Mission three

Transformed Landscapes, Managed Landscapes, and Home Ranges

Background

When people move into an area they initially transform the landscape into something that is more suitable to meet their needs. The landscape is modified with elements of a "transported landscape" from elsewhere (often from where people have come from) to create a more pleasing or effective place in which to live. As different people move into the same environment, changes are made to earlier landscapes and a layering effect may be seen. Managed landscapes are therefore historical records of present and past managers and their passive and active decisions and plant/animal partners.

Humans and other members of these landscapes have "home ranges" or territories in which they function within certain normal scales of time. These are areas where they actually do things rather than zones of potential activity. Home ranges represent areas where plants and animals can be found that have interactions with humans and therefore are the direct subject of ethnobiological inquiry.

The focus of this mission will be on three communities that are all near to and living in the same watershed as the National Tropical Botanical Garden (NTBG), Allerton Garden, Lawai, Kaua`i. The three selected communities are probably different socio-economically and they are varying distances from the NTBG garden. There is reason to believe that the people within these communities may see the NTBG garden as being part of (or not) their "home ranges" because of a variety of reasons and it would be interesting to know if this is the case.

Assignment

Students work in subteams of 2 (or 3) as part of a single large group project. All data learned from the day will be pooled and each student will submit a report analyzing the data themselves (not in teams of 2 or 3). It is expected that a certain level of leadership, professionalism, and cooperation will emerge in order for this project to be completed.

In general the methods outlined in McClatchey et al. (2008) will be followed. Steps specifically skipped will be the community participation steps. The research group (all of the teams of students) will be expected to develop one or more shared hypotheses about home ranges or transported landscapes of the communities that share the valley with the NTBG garden and possibly how these communities may articulate knowledge with the garden (to or from the garden).

The communities should be sampled randomly. An attempt should be made to collect a significant sample size from each of the three proposed communities.

Analysis of the data should include an evaluation of within and between community differences as well as overall trends or statistics generated as part of the hypotheses being tested.

A typed report will need to be submitted on each student's web site on the same day as the assignment. Submit an e-mail message to the instructors indicating the specific subaddress of the final report (this will serve as the act of submission and function as a date/time stamp).

The report should include the following parts:

Past science: (do not include the term past science within the outline of the site. this is included for organizational benefit.)

1. Introduction (discuss why the problem is important, possibly citing other researchers who have conducted similar studies and cite literature about the methods that will be used but do not discuss how you actually used the methods)

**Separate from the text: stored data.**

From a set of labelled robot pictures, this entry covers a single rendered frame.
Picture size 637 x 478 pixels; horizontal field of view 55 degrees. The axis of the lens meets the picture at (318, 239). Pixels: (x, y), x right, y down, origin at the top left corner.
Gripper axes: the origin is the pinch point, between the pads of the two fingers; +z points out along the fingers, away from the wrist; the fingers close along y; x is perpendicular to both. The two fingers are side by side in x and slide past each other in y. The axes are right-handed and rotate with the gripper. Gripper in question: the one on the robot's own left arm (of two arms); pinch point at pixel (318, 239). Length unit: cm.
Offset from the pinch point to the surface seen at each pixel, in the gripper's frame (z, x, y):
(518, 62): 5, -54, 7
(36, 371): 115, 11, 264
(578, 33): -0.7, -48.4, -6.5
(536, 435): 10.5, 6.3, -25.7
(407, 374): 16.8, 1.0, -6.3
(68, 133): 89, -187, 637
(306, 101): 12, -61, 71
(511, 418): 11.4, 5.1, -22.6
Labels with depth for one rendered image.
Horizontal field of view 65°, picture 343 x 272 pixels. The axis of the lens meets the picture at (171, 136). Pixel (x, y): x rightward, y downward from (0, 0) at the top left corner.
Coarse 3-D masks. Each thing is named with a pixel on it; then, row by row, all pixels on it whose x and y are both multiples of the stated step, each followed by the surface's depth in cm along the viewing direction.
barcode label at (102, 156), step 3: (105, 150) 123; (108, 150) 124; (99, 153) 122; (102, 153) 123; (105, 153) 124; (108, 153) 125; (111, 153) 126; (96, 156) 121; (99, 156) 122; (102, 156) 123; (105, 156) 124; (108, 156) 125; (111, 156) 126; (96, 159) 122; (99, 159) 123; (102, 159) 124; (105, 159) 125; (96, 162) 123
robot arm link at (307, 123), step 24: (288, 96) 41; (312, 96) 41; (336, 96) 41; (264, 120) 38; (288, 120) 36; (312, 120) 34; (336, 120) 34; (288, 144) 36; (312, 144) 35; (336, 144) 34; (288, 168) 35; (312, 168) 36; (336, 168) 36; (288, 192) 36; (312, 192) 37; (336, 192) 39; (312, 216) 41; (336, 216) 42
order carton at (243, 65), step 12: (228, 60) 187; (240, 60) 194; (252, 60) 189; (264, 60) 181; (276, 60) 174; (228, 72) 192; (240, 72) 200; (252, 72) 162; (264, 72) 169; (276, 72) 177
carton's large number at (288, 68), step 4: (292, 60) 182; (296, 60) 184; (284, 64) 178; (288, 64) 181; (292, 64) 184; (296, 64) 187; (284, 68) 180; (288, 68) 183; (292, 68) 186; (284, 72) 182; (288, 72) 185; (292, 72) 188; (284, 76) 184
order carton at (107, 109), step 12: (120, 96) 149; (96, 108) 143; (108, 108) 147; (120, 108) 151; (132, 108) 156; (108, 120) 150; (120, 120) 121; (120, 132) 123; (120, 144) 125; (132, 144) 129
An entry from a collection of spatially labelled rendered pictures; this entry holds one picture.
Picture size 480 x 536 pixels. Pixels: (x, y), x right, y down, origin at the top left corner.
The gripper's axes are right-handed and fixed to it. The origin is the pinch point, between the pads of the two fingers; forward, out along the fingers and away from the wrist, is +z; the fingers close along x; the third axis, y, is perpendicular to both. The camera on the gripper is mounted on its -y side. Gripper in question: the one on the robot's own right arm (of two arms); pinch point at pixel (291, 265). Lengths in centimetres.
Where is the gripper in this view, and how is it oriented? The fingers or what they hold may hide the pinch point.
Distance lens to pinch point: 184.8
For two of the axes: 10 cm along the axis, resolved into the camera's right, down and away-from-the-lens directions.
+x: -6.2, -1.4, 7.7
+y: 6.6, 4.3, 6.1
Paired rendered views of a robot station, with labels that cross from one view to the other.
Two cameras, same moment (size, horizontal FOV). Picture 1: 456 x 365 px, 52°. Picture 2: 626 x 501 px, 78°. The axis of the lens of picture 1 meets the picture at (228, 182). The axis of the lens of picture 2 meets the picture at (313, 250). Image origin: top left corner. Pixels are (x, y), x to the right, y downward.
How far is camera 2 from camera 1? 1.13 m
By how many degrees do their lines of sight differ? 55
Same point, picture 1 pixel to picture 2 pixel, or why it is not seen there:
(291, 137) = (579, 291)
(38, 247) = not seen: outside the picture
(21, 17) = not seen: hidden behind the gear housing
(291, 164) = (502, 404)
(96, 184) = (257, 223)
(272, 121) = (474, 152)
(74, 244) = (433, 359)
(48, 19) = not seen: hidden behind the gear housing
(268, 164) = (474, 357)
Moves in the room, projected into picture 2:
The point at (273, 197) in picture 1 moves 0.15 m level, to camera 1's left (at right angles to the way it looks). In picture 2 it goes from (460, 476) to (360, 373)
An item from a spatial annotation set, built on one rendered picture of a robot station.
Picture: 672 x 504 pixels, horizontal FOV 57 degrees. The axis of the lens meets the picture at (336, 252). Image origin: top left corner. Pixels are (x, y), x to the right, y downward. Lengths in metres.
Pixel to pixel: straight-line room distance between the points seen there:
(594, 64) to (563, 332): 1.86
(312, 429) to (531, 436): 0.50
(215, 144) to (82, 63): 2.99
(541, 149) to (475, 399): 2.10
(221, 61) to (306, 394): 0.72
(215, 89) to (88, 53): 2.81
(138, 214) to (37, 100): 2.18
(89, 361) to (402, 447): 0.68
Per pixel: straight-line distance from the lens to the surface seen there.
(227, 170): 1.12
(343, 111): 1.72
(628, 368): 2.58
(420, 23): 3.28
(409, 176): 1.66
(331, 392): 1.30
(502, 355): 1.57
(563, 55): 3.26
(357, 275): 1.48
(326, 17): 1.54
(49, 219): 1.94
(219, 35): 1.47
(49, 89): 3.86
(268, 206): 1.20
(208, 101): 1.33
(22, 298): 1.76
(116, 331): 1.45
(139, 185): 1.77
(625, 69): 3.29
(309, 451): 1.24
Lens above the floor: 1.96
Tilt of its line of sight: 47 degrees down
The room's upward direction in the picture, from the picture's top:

Present science: (do not include the term present science within the outline of the site. this is included for organizational benefit.)

2. Hypotheses (Clearly state only the hypotheses that were actually used.)

3. Materials and Methods (discuss the methods used and the equipment used to get the work done. only cite literature as a short-hand way to skip long discussions about methods when you have followed a method almost exactly as it has been done in the literature. When you have modified a method from the literature, then discuss it in the introduction and present your version here.)

4. Results (be specific and don't mess around with discussing the results. This may just be a few sentences that point to tables or graphs.)

5. Discussion (discuss the results as you interpret them. If you need other literature to help interpret them the write about that literature in the introduction and refer back to it here but don't cite it. Be sure to evaluate the hypotheses as "supported" or "unsupported" and remember that in science hypotheses are not usually "proven.")

Future science: (do not include the term future science within the outline of the site. this is included for organizational benefit.)

6. Conclusions (discuss the application of this experiment in a more general way for understanding human interactions with plants or environments. What theory or hypothesis would you now develop about how people around the world might interact with landscapes or botanical gardens, etc.?)

7. Literature cited: (list literature cited in alphabetical order by author last name. List complete citations rather than abbreviations for journals, etc.)